My new favourite Java class
At the moment I am digging into performance problems associated with a large legacy application. Most of the performance problems are associated with the database. Today I wrote a tool for analysing the dependencies between the database views, of which there are many!
The tool works by querying the SYS.USER\_VIEWS
view in
Oracle and determining the dependencies of each view. It then uses Velocity to generate a
GraphML file of the
dependencies, which are then manipulated using the excellent yEd
program.
Hence, today I had the need for a quick and dirty way
of parsing SQL statements. Initially I looked into using the well
known StringTokenizer but
realised that it was not up to the task. I then noticed the class StreamTokenizer which admit I had
never seen before (it has been there since JDK 1.0!). After reading
the Javadoc and this helpful guide I knocked up the following class:
package com.puppycrawl.mirage;
import java.io.IOException;
import java.io.StreamTokenizer;
import java.io.StringReader;
import java.util.HashSet;
import java.util.Set;
import java.util.SortedSet;
import java.util.TreeSet;
class SqlAnalyzer
{
private static final Set FROM_TERMINATORS = new HashSet();
static {
FROM_TERMINATORS.add("where");
FROM_TERMINATORS.add("group");
FROM_TERMINATORS.add("having");
FROM_TERMINATORS.add("order");
FROM_TERMINATORS.add("for");
}
private final String mSql;
private boolean mParsed;
private final StreamTokenizer mTokenizer;
private final SortedSet mTableRefs = new TreeSet();
SqlAnalyzer(final String sql)
{
mSql = sql.toLowerCase();
mTokenizer = new StreamTokenizer(new StringReader(mSql));
mTokenizer.eolIsSignificant(false);
mTokenizer.lowerCaseMode(false);
mTokenizer.parseNumbers();
mTokenizer.wordChars('_', '_');
}
/**
* @return the list of table references.
* @throws IOException
* bad news
*/
String[] getTableRefs()
throws IOException
{
parse();
return (String[]) mTableRefs.toArray(new String[mTableRefs.size()]);
}
private void parse()
throws IOException
{
if (mParsed) {
return;
}
// loop over tokens. Set the flag in_from when in a FROM clause and
// bail out when hit a ")" char, or one of the next section words
boolean inFromClause = false;
int token = mTokenizer.nextToken();
while (token != StreamTokenizer.TT_EOF) {
switch (token) {
case StreamTokenizer.TT_NUMBER:
// A number was found; the value is in nval
//double num = tokenizer.nval;
//System.out.println("read double " + num);
break;
case StreamTokenizer.TT_WORD:
// A word was found; the value is in sval
final String word = mTokenizer.sval;
//System.out.println("read word " + word);
if (word.equalsIgnoreCase("from")) {
//System.out.println("Entering from clause");
inFromClause = true;
}
else if (inFromClause) {
if (FROM_TERMINATORS.contains(word)) {
//System.out.println("Leaving from clause");
inFromClause = false;
}
else {
mTableRefs.add(word);
// Check is next token is a word, and not a terminator,
// cause if it is, swallow it.
// Segment after is "from table_name tn," to be read as
// "from table_name,"
final int peekToken = mTokenizer.nextToken();
if ((peekToken == StreamTokenizer.TT_WORD)

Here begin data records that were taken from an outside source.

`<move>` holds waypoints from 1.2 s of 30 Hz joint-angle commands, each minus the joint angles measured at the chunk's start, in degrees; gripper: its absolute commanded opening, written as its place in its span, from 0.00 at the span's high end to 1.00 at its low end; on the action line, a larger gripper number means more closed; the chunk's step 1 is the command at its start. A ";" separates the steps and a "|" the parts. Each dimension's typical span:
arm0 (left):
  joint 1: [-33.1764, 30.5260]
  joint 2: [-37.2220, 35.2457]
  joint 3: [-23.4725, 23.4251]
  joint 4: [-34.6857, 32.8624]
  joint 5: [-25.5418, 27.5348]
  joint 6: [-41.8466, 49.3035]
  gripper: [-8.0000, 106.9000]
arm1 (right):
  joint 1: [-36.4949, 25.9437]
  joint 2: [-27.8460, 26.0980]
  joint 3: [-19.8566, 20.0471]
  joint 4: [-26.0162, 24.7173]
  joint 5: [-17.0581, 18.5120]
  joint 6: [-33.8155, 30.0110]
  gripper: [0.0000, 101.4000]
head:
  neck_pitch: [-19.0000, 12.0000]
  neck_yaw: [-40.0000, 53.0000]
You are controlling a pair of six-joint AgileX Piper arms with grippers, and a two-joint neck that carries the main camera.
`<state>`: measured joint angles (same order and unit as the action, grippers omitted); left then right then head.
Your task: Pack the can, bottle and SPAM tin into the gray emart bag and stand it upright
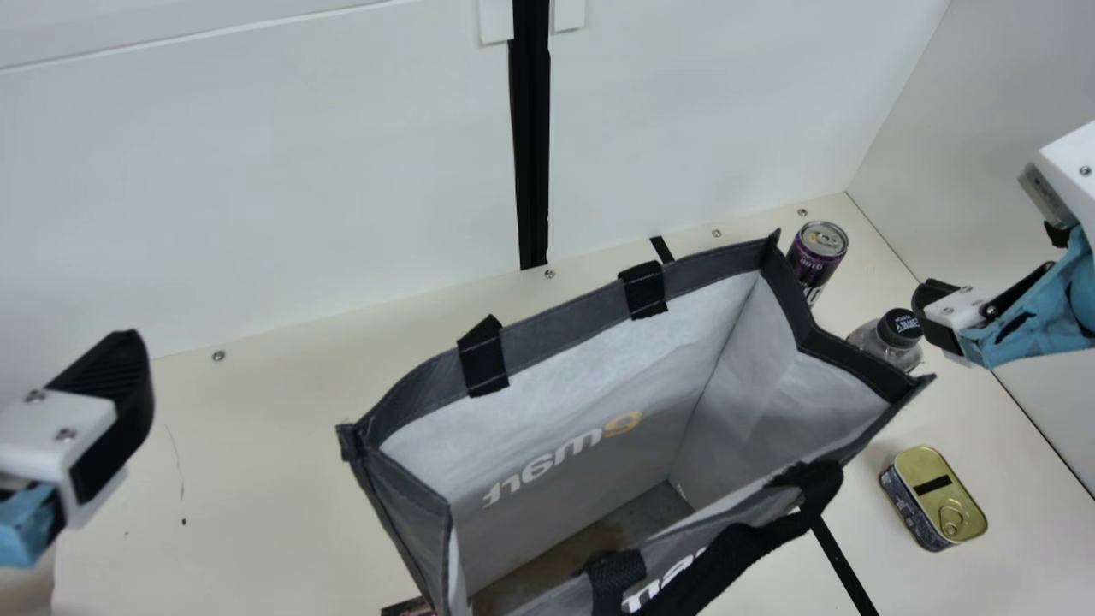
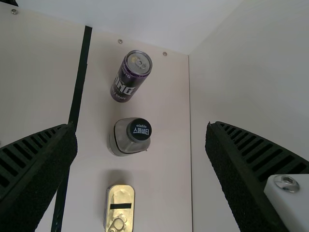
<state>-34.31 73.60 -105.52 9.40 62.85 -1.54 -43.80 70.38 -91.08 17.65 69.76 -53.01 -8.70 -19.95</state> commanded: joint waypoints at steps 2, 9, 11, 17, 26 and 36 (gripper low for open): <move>-1.70 1.29 -1.65 -0.23 0.23 -0.24 0.15 | 0.00 0.00 0.00 0.00 0.00 0.00 0.06 | -1.30 -0.05; -3.49 4.52 -5.52 -2.88 1.35 -0.05 0.15 | 0.00 0.00 0.00 0.00 0.00 0.00 0.06 | -1.30 -0.05; -3.83 5.41 -6.63 -3.70 1.74 0.17 0.15 | 0.00 0.00 0.00 0.00 0.00 0.00 0.06 | -1.30 -0.05; -5.30 7.98 -9.87 -5.35 2.64 0.99 0.15 | 0.00 0.00 0.00 0.00 0.00 0.00 0.06 | -1.30 -0.05; -8.84 11.79 -15.02 -6.52 3.77 2.41 0.15 | 0.00 0.00 0.00 0.00 0.00 0.00 0.06 | -1.30 -0.05; -12.80 15.70 -20.51 -7.93 5.04 5.01 0.15 | 0.00 0.00 0.00 0.00 0.00 0.00 0.06 | -1.30 -0.05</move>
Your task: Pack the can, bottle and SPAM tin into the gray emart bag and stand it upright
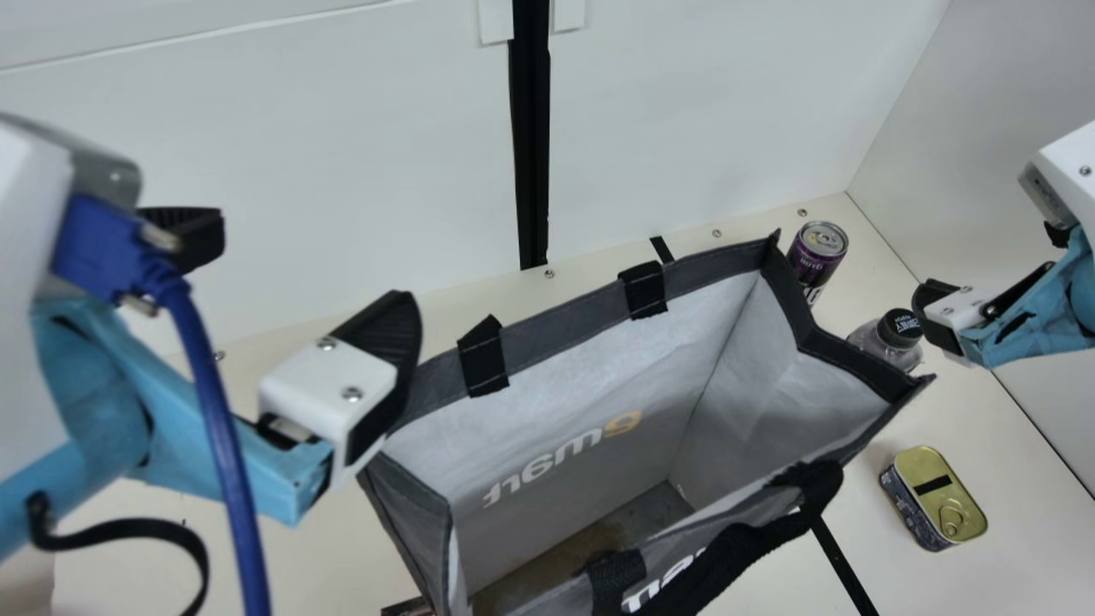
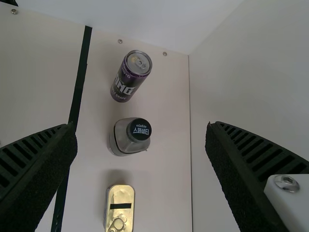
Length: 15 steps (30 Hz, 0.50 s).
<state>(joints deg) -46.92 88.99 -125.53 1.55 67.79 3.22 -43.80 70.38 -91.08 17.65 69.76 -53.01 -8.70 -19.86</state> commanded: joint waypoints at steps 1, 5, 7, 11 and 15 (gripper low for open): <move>-0.51 0.69 -1.03 -0.25 0.25 0.56 0.15 | 0.00 0.00 0.00 0.00 0.00 0.00 0.06 | -1.30 -0.14; -1.69 2.07 -2.85 -0.99 0.85 1.81 0.15 | 0.00 0.00 0.00 0.00 0.00 0.00 0.06 | -1.30 -0.14; -2.18 2.74 -3.73 -1.49 1.23 2.43 0.15 | 0.00 0.00 0.00 0.00 0.00 0.00 0.06 | -1.30 -0.14; -3.01 4.02 -5.28 -2.85 2.11 3.55 0.15 | 0.00 0.00 0.00 0.00 0.00 0.00 0.06 | -1.30 -0.14; -3.65 4.83 -5.36 -4.42 2.11 4.72 0.15 | 0.00 0.00 0.00 0.00 0.00 0.00 0.06 | -1.30 -0.14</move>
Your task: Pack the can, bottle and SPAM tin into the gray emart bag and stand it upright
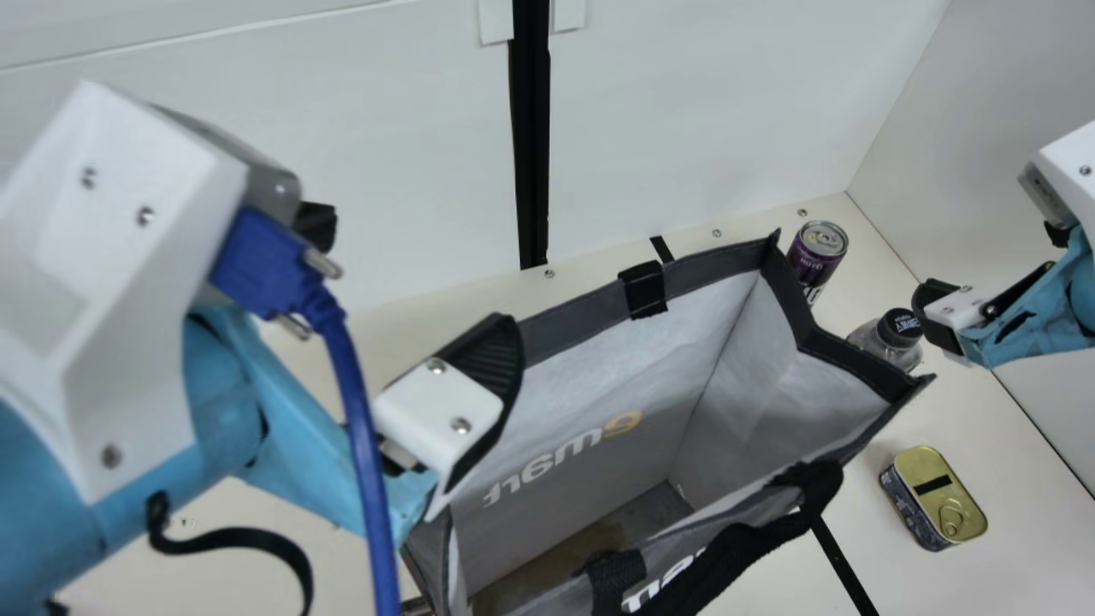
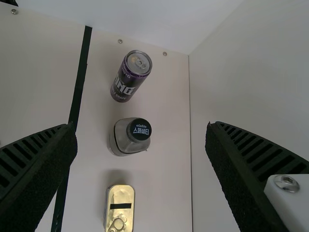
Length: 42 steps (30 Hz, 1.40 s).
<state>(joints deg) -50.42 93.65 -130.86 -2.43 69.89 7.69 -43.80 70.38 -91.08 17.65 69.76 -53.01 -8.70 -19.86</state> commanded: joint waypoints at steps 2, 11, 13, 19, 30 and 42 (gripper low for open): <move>-0.42 0.53 0.06 -1.35 0.01 0.87 0.15 | 0.00 0.00 0.00 0.00 0.00 0.00 0.06 | -1.30 -0.14; -0.76 2.68 -0.18 -5.70 0.01 3.63 0.15 | 0.00 0.00 0.00 0.00 0.00 0.00 0.06 | -1.30 -0.14; -0.72 3.35 -0.44 -6.59 0.01 4.25 0.15 | 0.00 0.00 0.00 0.00 0.00 0.00 0.06 | -1.30 -0.14; -0.35 5.95 -1.73 -8.87 0.01 5.99 0.15 | 0.00 0.00 0.00 0.00 0.00 0.00 0.06 | -1.30 -0.14; 1.15 12.01 -4.88 -11.90 0.01 8.63 0.15 | 0.00 0.00 0.00 0.00 0.00 0.00 0.06 | -1.30 -0.14; 1.22 15.89 -4.30 -14.42 0.01 11.11 0.15 | 0.00 0.00 0.00 0.00 0.00 0.00 0.06 | -1.30 -0.14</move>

&& (!FROM_TERMINATORS.contains(mTokenizer.sval)))
{
//System.out.println("Swallowing up "
// + mTokenizer.sval);
}
else {
mTokenizer.pushBack();
}
}
}
break;
case '"':
// A double-quoted string was found; sval contains the contents
//String dquoteVal = tokenizer.sval;
//System.out.println("read d-quoted " + dquoteVal);
break;
case '\'':
// A single-quoted string was found; sval contains the contents
//String squoteVal = tokenizer.sval;
//System.out.println("read s-quoted " + squoteVal);
break;
case StreamTokenizer.TT_EOL:
// End of line character found
break;
case StreamTokenizer.TT_EOF:
// End of file has been reached
break;
default:
// A regular character was found; the value is the token itself
final char ch = (char) mTokenizer.ttype;
if (inFromClause && (ch != ',')) {
System.out.println("Bailing out of from clause as"
+ " got char -> " + ch);
inFromClause = false;
}
break;
}
token = mTokenizer.nextToken();
}
}
}
Hence the StreamTokenizer is now my new favourite Java class. Just cannot believe I have not seen it till today as I started using Java in 1996.